(Saved data entries)
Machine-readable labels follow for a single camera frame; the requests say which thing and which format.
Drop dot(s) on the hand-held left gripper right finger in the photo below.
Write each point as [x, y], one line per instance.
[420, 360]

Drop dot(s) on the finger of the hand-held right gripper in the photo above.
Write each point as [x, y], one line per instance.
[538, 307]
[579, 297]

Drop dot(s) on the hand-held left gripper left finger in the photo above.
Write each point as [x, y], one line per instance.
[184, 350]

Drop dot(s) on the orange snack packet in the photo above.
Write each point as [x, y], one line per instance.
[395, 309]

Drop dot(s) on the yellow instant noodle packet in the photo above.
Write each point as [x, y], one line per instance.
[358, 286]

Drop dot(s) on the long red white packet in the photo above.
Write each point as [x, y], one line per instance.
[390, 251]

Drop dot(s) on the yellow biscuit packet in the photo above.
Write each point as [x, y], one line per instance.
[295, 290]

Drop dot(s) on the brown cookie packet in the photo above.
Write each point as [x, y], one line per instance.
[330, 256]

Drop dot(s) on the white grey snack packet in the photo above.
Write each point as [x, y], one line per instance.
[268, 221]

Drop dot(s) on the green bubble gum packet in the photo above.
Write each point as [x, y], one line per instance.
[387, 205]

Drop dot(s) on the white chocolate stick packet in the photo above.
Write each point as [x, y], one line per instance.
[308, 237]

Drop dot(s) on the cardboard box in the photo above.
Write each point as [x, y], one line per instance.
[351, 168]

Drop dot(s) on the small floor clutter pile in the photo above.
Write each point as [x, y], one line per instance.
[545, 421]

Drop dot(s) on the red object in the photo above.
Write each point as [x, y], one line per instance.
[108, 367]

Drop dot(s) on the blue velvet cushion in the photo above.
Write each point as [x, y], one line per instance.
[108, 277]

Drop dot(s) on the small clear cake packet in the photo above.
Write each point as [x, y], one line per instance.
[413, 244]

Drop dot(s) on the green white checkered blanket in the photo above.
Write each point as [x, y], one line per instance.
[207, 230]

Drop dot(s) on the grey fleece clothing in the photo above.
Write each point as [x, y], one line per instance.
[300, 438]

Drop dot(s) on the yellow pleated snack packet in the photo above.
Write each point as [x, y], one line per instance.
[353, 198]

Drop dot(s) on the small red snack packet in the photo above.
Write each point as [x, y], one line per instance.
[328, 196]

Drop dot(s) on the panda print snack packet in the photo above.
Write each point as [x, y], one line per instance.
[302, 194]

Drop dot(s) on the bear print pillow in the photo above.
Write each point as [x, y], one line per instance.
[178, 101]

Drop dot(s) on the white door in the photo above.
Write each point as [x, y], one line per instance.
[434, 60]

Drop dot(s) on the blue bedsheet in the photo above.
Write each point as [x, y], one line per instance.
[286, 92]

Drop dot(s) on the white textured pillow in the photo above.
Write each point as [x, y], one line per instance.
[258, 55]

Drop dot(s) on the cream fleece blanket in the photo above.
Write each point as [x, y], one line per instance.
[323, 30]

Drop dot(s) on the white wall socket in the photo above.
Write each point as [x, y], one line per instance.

*Your instructions*
Using the data above, return each line that includes the word "blanket".

*Task answer*
Drop dot(s) on the green white checkered blanket in the photo above.
Drop dot(s) on the cream fleece blanket in the photo above.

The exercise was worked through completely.